**PROVIDED DATA:**

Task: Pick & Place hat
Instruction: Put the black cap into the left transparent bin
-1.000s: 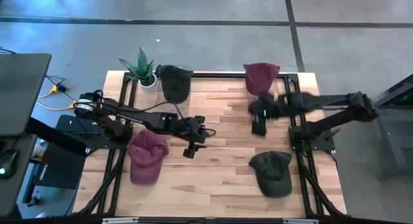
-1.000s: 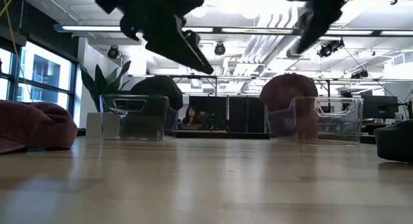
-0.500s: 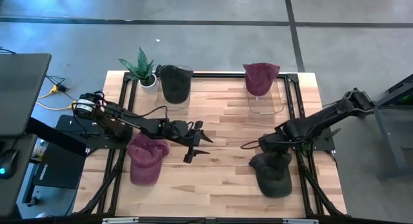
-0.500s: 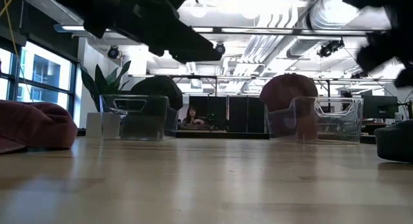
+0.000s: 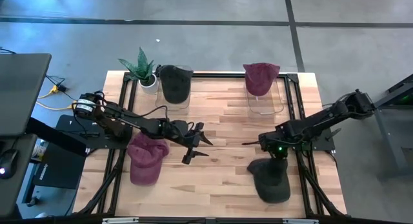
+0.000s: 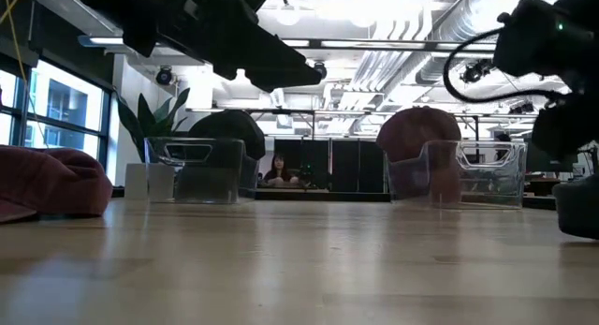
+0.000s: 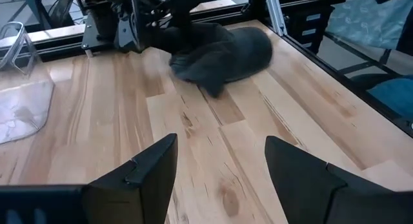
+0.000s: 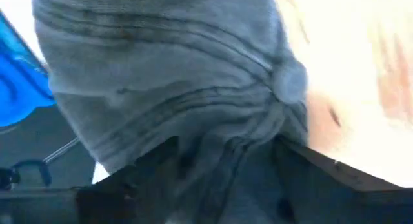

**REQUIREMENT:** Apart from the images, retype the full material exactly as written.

**OUTPUT OF THE TASK:**
Task: Pick & Place hat
Instruction: Put the black cap into the left transparent bin
-1.000s: 
-1.000s: 
-0.500s: 
-0.500s: 
+0.000s: 
+0.000s: 
+0.000s: 
+0.000s: 

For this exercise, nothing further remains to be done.